◆ Exercise requirements
Set the data down once more, exactly as it is written.

◆ Data below
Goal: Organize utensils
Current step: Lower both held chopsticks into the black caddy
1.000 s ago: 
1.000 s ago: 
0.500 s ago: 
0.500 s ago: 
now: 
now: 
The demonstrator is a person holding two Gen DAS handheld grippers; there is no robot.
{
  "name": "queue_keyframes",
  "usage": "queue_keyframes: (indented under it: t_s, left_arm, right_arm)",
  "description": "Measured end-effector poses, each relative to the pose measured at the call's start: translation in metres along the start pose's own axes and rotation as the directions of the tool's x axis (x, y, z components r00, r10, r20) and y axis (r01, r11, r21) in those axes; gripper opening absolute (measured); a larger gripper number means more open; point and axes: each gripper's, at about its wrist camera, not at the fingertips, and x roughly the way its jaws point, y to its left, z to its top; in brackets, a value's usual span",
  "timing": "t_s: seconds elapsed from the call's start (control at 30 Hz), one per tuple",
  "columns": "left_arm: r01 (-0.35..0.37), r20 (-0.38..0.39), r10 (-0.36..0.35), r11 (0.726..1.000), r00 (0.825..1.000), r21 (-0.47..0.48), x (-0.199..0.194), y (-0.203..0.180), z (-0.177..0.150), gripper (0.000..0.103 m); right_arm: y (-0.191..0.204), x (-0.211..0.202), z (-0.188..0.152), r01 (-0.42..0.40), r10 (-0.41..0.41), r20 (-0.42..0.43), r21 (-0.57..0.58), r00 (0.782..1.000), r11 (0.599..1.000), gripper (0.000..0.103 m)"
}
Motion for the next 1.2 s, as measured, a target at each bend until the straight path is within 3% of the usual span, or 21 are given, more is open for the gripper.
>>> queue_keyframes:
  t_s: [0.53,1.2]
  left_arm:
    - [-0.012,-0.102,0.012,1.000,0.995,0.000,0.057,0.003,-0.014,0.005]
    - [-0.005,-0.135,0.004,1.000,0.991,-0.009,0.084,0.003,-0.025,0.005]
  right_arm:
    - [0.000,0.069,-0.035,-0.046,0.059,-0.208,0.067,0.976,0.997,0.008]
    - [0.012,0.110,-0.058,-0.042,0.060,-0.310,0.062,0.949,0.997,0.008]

◆ Answer area
Goal: Organize utensils
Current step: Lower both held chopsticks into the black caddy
1.000 s ago: 
1.000 s ago: 
0.500 s ago: 
0.500 s ago: 
now: 
now: 
The demonstrator is a person holding two Gen DAS handheld grippers; there is no robot.
{
  "name": "queue_keyframes",
  "usage": "queue_keyframes: (indented under it: t_s, left_arm, right_arm)",
  "description": "Measured end-effector poses, each relative to the pose measured at the call's start: translation in metres along the start pose's own axes and rotation as the directions of the tool's x axis (x, y, z components r00, r10, r20) and y axis (r01, r11, r21) in those axes; gripper opening absolute (measured); a larger gripper number means more open; point and axes: each gripper's, at about its wrist camera, not at the fingertips, and x roughly the way its jaws point, y to its left, z to its top; in brackets, a value's usual span",
  "timing": "t_s: seconds elapsed from the call's start (control at 30 Hz), one per tuple",
  "columns": "left_arm: r01 (-0.35..0.37), r20 (-0.38..0.39), r10 (-0.36..0.35), r11 (0.726..1.000), r00 (0.825..1.000), r21 (-0.47..0.48), x (-0.199..0.194), y (-0.203..0.180), z (-0.177..0.150), gripper (0.000..0.103 m); right_arm: y (-0.191..0.204), x (-0.211..0.202), z (-0.188..0.152), r01 (-0.42..0.40), r10 (-0.41..0.41), r20 (-0.42..0.43), r21 (-0.57..0.58), r00 (0.782..1.000), r11 (0.599..1.000), gripper (0.000..0.103 m)"
}
Motion for the next 1.2 s, as measured, a target at each bend until the straight path is within 3% of the usual span, or 21 are given, more is open for the gripper.
>>> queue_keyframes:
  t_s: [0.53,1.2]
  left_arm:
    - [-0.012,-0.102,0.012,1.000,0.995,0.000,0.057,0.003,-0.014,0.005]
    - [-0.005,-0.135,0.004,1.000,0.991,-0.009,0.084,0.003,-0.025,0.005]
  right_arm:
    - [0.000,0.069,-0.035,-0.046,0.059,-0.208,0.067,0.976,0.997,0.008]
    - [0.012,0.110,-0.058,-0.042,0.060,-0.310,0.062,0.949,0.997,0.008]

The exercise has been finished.